Start to finish, print the data below exactly, without the images.

——

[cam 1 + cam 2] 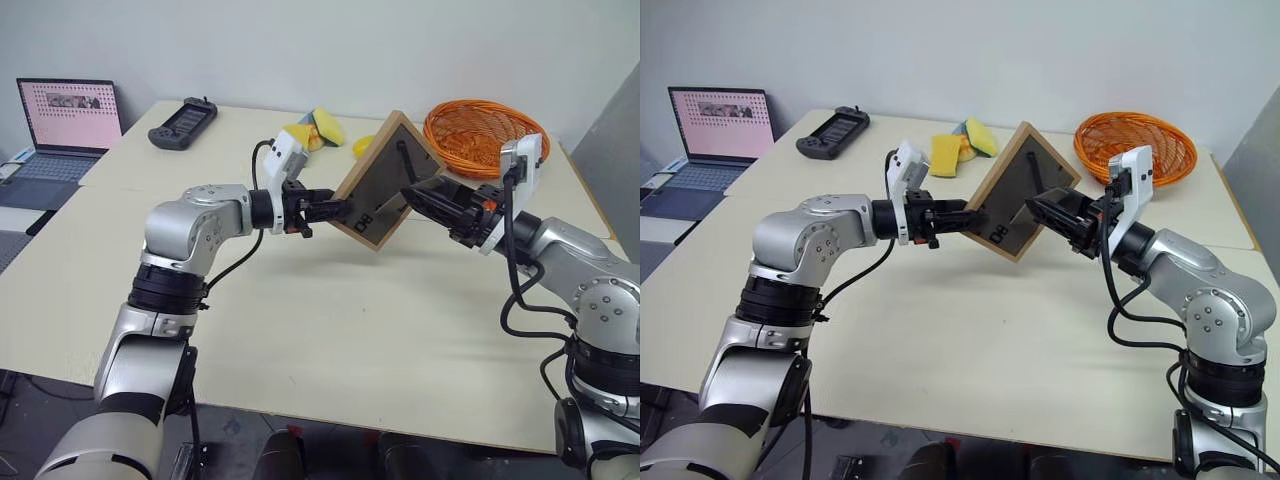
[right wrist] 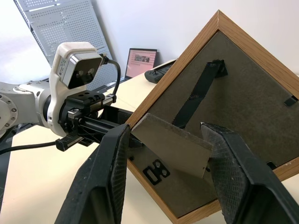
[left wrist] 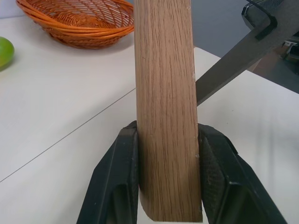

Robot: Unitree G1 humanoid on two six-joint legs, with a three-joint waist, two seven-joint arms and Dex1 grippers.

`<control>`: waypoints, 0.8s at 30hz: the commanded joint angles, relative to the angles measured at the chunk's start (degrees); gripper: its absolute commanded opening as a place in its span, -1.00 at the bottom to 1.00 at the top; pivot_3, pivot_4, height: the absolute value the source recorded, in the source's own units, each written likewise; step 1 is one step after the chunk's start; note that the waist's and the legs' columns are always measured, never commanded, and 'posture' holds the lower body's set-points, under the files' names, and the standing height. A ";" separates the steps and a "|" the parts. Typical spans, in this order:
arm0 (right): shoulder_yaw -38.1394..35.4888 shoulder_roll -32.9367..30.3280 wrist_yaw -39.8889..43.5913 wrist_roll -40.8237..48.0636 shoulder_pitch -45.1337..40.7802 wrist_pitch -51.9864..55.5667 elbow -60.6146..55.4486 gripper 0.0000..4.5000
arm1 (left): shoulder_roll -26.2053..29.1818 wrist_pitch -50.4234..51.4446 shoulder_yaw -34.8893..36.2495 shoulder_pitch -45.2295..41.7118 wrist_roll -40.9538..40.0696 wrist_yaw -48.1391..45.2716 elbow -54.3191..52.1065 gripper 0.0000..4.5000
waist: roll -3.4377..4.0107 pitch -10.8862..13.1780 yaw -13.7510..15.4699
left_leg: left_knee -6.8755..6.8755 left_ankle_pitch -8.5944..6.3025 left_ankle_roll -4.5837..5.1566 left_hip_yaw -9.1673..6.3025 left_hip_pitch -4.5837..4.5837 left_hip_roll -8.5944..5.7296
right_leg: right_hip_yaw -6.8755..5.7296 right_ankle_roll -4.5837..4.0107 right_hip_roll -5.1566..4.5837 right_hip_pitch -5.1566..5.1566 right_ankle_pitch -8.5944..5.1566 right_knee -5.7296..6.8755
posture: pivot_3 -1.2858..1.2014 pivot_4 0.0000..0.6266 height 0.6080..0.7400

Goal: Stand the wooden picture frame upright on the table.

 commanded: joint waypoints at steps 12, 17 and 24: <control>1.98 -5.99 6.83 -9.24 3.91 -9.37 6.74 0.12 | -0.61 2.45 3.96 -1.89 -2.99 -0.12 -6.60 -0.41 | -0.01 0.00 0.07 | 0.02 0.00 0.00 0.01 -0.01 -0.01 | 0.01 0.00 0.00 0.03 0.00 -0.04 | 0.03 -0.52 1.00; 3.99 -9.11 11.28 -16.23 6.73 -16.22 10.55 0.12 | -0.53 3.57 4.74 -1.59 -3.56 0.38 -7.05 -0.41 | -0.01 0.01 0.07 | 0.02 0.00 0.00 0.03 0.00 -0.01 | 0.02 0.00 0.00 0.01 0.00 -0.02 | 0.03 -0.52 1.00; 8.35 -15.02 14.82 -33.09 11.47 -35.37 14.90 0.12 | -0.83 13.40 9.30 -2.48 -7.93 3.83 -5.19 -0.41 | -0.01 0.01 0.03 | 0.03 0.00 0.00 0.03 0.01 -0.01 | 0.02 0.01 0.00 0.02 0.00 -0.02 | 0.03 -0.52 1.00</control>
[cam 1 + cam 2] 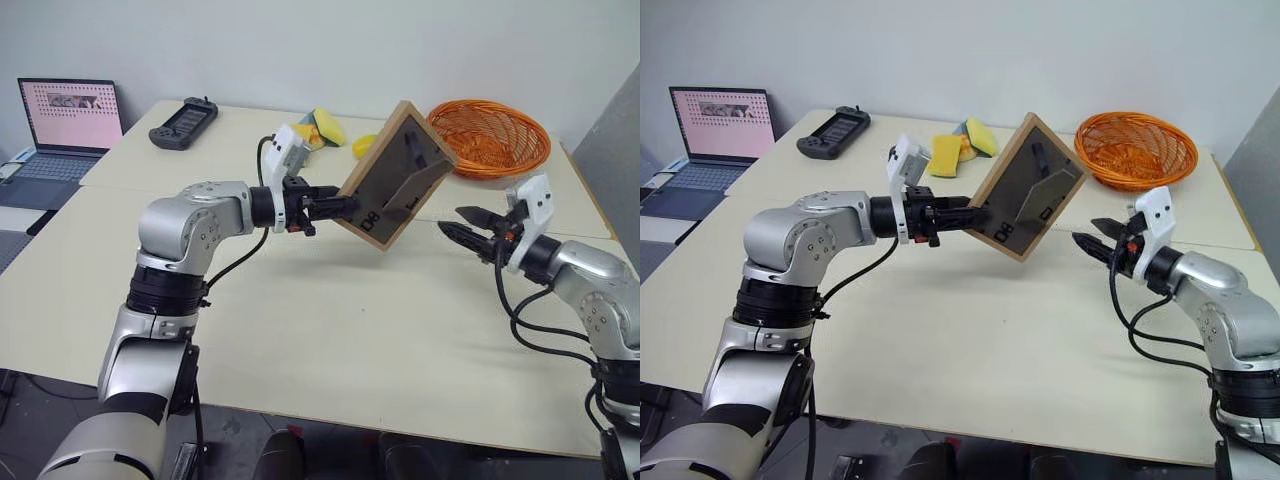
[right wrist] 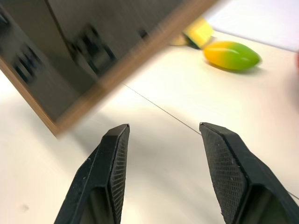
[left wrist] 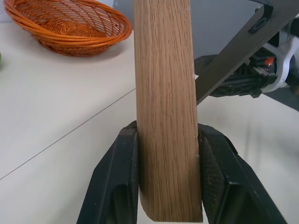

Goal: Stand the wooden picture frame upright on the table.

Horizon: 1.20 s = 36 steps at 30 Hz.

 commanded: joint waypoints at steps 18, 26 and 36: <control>13.40 -4.13 -31.32 -59.15 -4.15 -76.03 25.47 0.12 | -5.11 37.45 18.65 -3.14 -21.81 20.08 1.98 -0.41 | -0.01 0.00 -0.41 | 0.05 0.13 -0.23 -0.02 0.09 0.00 | 0.00 -0.01 -0.03 0.04 0.00 0.15 | 0.03 -0.52 1.00; 12.77 -2.76 -34.59 -58.75 -6.33 -77.17 30.44 0.29 | -3.32 37.45 18.25 -2.82 -32.92 29.34 4.16 -0.41 | -0.01 0.00 -0.45 | 0.10 0.15 -0.25 -0.01 0.14 -0.07 | 0.00 -0.01 -0.11 0.04 0.01 0.41 | 0.03 -0.52 1.00; 14.08 -2.88 -40.72 -67.21 -9.78 -77.77 30.72 0.52 | -4.11 37.45 18.73 -3.20 -41.30 37.77 7.02 -0.41 | -0.01 0.00 -0.53 | 0.16 0.15 -0.26 -0.01 0.18 -0.11 | 0.00 -0.02 -0.15 0.03 0.01 0.62 | 0.03 -0.52 1.00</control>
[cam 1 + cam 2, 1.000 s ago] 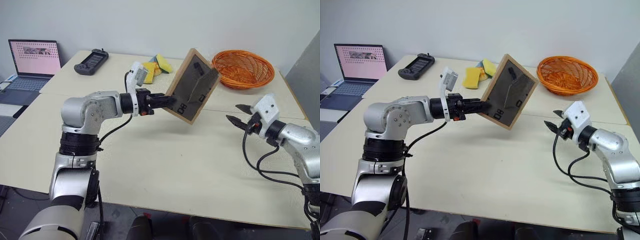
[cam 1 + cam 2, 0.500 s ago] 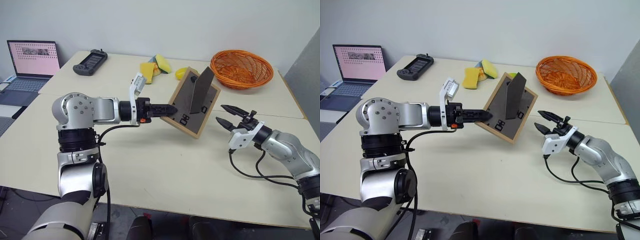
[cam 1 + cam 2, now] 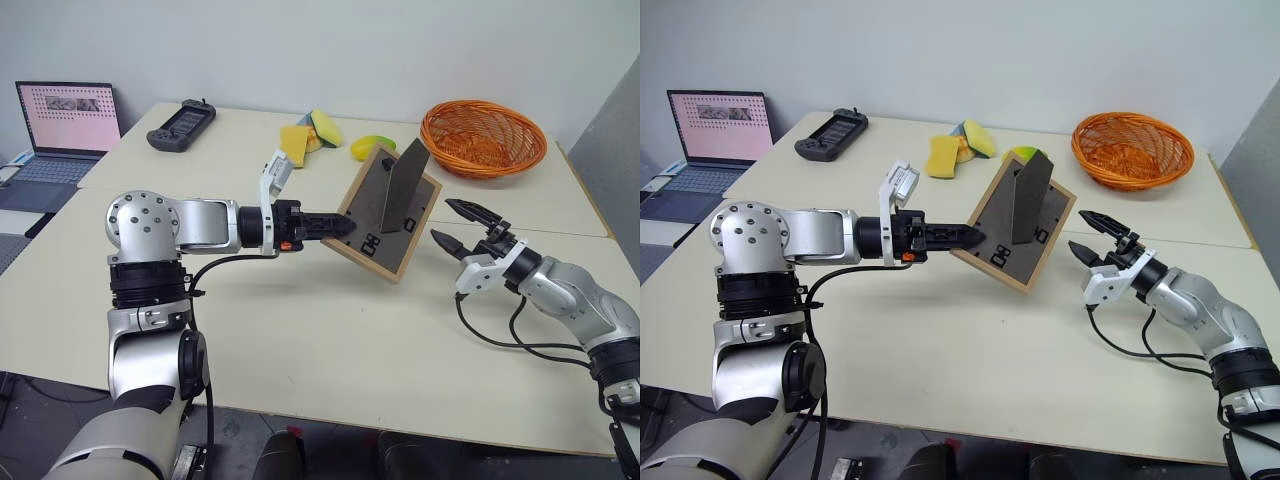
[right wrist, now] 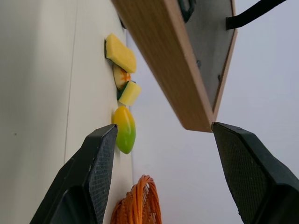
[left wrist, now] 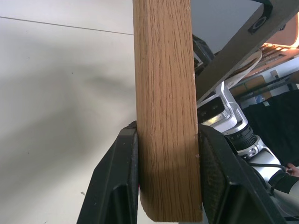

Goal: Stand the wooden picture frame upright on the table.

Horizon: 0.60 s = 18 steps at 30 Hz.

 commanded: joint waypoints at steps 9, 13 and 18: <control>4.29 0.39 -18.00 -15.64 -6.64 -1.56 -0.31 0.52 | 1.13 0.20 -1.34 -0.66 -18.08 11.59 4.94 -0.41 | 0.00 0.00 -0.38 | 0.15 0.00 0.00 -0.03 0.02 -0.03 | 0.01 0.00 -0.01 -0.05 0.00 0.24 | 0.03 -0.52 1.00; 5.88 0.52 -21.31 -17.16 -7.58 -1.74 0.76 0.52 | 1.71 0.20 -1.95 -1.19 -21.17 14.21 5.98 -0.41 | 0.00 0.00 -0.52 | 0.16 0.00 0.00 -0.03 0.02 -0.04 | 0.00 0.00 -0.01 -0.04 0.00 0.25 | 0.03 -0.52 1.00; 7.35 0.25 -23.38 -17.60 -9.00 -2.13 2.71 0.52 | 2.28 0.08 -2.77 -1.08 -25.02 16.59 6.28 -0.41 | 0.00 0.00 -0.66 | 0.18 0.00 0.00 -0.04 0.02 -0.05 | 0.00 0.00 -0.01 -0.04 0.00 0.25 | 0.03 -0.52 1.00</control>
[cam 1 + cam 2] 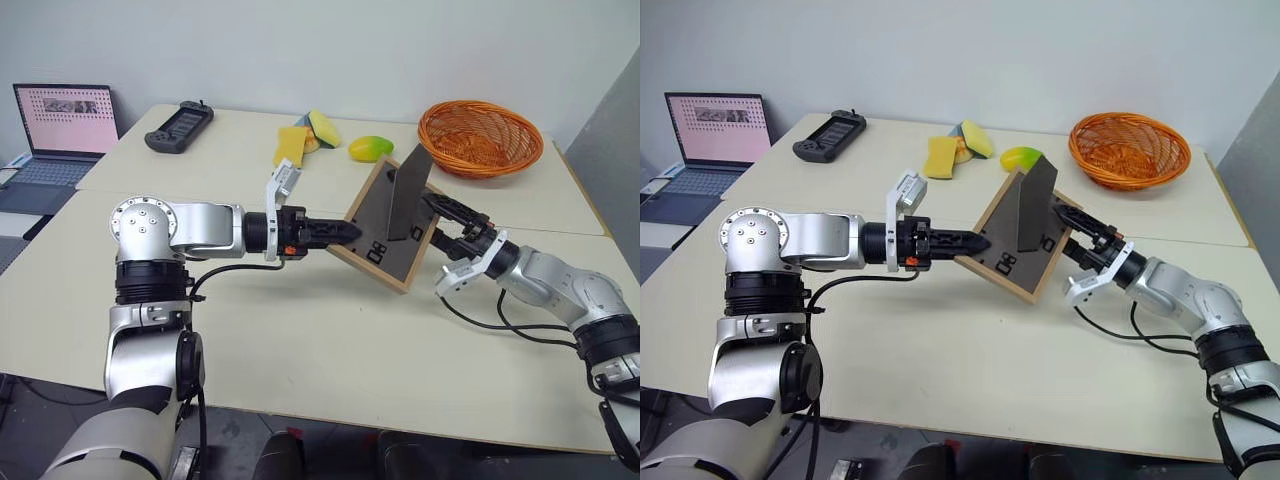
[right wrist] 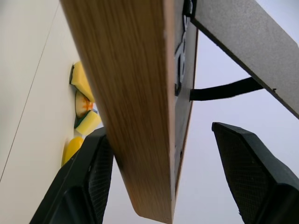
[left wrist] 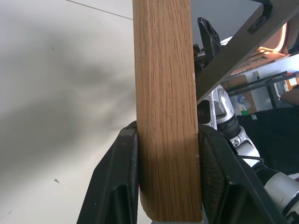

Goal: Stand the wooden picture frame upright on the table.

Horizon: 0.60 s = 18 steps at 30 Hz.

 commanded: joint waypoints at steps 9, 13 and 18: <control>1.85 -1.02 -2.76 0.72 -3.28 -1.44 3.52 0.09 | 2.82 -3.03 -3.43 -0.01 -11.48 3.97 -1.91 -0.41 | 0.00 0.00 -0.16 | 0.03 0.00 0.00 -0.03 0.00 0.00 | -0.01 0.00 0.00 0.02 0.00 0.02 | 0.03 -0.52 1.00; 1.99 -1.25 -3.19 0.77 -3.21 -1.54 3.66 -0.27 | 3.91 -4.84 -5.47 0.72 -14.60 5.27 -2.68 -0.41 | 0.00 0.00 -0.15 | 0.05 0.00 0.00 -0.03 0.00 0.00 | -0.01 0.00 0.00 0.02 0.00 0.05 | 0.03 -0.52 1.00; 2.30 -1.50 -3.82 0.95 -2.96 -1.42 3.35 -0.39 | 5.65 -7.79 -8.44 1.53 -19.12 7.00 -3.72 -0.41 | 0.00 0.00 -0.14 | 0.11 0.00 0.01 -0.04 0.00 -0.01 | -0.01 0.00 0.00 0.03 0.00 0.06 | 0.03 -0.52 1.00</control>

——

◆ **Your solution**
[cam 1 + cam 2] 
[right wrist] 
[left wrist] 

Robot: Unitree G1 humanoid on two six-joint legs, with a three-joint waist, two seven-joint arms and Dex1 grippers.

`<control>`: waypoints, 0.8s at 30hz: the commanded joint angles, relative to the angles measured at the chunk's start (degrees); gripper: its absolute commanded opening as a place in its span, -1.00 at the bottom to 1.00 at the top; pivot_3, pivot_4, height: the absolute value the source recorded, in the source's own units, each written likewise; step 1 is one step after the chunk's start; note that the waist's and the legs' columns are always measured, never commanded, and 'posture' holds the lower body's set-points, under the files' names, and the standing height. A ";" separates the steps and a "|" the parts. Typical spans, in this order:
arm0 (right): shoulder_yaw -38.1394..35.4888 shoulder_roll -32.9367..30.3280 wrist_yaw -39.8889..43.5913 wrist_roll -40.8237..48.0636 shoulder_pitch -45.1337..40.7802 wrist_pitch -51.9864..55.5667 elbow -60.6146..55.4486 gripper 0.0000..4.5000
arm1 (left): shoulder_roll -26.2053..29.1818 wrist_pitch -50.4234..51.4446 shoulder_yaw -34.8893..36.2495 shoulder_pitch -45.2295..41.7118 wrist_roll -40.9538..40.0696 wrist_yaw -48.1391..45.2716 elbow -54.3191..52.1065 gripper 0.0000..4.5000
waist: roll -3.4377..4.0107 pitch -10.8862..13.1780 yaw -13.7510..15.4699
left_leg: left_knee -6.8755..6.8755 left_ankle_pitch -8.5944..6.3025 left_ankle_roll -4.5837..5.1566 left_hip_yaw -9.1673..6.3025 left_hip_pitch -4.5837..4.5837 left_hip_roll -8.5944..5.7296
right_leg: right_hip_yaw -6.8755..5.7296 right_ankle_roll -4.5837..4.0107 right_hip_roll -5.1566..4.5837 right_hip_pitch -5.1566..5.1566 right_ankle_pitch -8.5944..5.1566 right_knee -5.7296..6.8755
posture: pivot_3 -1.2858..1.2014 pivot_4 0.0000..0.6266 height 0.6080..0.7400

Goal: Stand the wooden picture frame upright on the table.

 commanded: joint waypoints at steps 12, 17 and 24: <control>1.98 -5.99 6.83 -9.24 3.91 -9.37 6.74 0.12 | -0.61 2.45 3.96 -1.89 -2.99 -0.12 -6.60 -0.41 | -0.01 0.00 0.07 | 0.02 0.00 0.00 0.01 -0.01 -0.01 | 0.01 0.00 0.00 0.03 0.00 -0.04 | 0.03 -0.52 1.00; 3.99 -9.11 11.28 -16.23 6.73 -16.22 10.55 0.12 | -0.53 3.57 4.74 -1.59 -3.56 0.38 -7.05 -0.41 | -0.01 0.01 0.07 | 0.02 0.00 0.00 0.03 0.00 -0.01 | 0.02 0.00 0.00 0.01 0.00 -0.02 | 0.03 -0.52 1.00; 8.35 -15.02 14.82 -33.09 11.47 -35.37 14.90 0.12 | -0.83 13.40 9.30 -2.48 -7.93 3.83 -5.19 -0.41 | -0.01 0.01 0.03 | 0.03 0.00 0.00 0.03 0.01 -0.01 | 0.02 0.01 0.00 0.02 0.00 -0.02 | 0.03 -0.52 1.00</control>
[cam 1 + cam 2] 
[right wrist] 
[left wrist] 

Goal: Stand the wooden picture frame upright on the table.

Horizon: 1.20 s = 36 steps at 30 Hz.

 commanded: joint waypoints at steps 18, 26 and 36: <control>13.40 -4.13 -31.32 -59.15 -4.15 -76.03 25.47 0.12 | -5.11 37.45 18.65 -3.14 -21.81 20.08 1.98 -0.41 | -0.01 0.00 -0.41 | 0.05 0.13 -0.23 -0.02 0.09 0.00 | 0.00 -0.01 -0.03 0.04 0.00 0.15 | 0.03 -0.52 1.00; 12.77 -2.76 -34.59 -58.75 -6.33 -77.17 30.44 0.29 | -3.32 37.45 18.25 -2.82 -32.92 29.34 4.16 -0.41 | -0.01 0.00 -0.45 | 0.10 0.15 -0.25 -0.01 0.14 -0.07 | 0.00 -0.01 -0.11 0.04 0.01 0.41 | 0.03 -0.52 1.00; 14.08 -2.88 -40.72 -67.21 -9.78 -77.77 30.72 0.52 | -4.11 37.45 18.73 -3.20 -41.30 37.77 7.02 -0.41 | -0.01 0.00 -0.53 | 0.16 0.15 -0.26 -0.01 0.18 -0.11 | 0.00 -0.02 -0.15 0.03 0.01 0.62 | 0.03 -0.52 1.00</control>
[cam 1 + cam 2, 1.000 s ago] 
[cam 1 + cam 2, 0.500 s ago] 
[cam 1 + cam 2, now] 
[right wrist, now] 
[left wrist, now] 

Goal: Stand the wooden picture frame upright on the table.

Horizon: 0.60 s = 18 steps at 30 Hz.

 commanded: joint waypoints at steps 9, 13 and 18: <control>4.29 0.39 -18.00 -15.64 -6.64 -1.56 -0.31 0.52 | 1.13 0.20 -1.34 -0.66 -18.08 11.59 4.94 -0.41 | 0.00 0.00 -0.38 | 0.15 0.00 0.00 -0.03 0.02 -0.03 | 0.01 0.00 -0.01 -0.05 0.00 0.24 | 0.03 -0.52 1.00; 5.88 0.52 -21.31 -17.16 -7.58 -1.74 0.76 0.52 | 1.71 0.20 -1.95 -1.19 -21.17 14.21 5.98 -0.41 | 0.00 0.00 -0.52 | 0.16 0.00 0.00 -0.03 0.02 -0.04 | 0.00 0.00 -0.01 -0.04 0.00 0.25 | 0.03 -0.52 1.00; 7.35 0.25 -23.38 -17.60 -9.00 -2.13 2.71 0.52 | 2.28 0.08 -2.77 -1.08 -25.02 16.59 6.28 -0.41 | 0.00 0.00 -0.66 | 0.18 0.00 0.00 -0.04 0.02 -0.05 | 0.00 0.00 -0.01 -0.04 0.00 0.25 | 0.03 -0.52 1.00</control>
[cam 1 + cam 2] 
[right wrist] 
[left wrist] 

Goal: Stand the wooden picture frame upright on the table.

Horizon: 0.60 s = 18 steps at 30 Hz.

 commanded: joint waypoints at steps 9, 13 and 18: <control>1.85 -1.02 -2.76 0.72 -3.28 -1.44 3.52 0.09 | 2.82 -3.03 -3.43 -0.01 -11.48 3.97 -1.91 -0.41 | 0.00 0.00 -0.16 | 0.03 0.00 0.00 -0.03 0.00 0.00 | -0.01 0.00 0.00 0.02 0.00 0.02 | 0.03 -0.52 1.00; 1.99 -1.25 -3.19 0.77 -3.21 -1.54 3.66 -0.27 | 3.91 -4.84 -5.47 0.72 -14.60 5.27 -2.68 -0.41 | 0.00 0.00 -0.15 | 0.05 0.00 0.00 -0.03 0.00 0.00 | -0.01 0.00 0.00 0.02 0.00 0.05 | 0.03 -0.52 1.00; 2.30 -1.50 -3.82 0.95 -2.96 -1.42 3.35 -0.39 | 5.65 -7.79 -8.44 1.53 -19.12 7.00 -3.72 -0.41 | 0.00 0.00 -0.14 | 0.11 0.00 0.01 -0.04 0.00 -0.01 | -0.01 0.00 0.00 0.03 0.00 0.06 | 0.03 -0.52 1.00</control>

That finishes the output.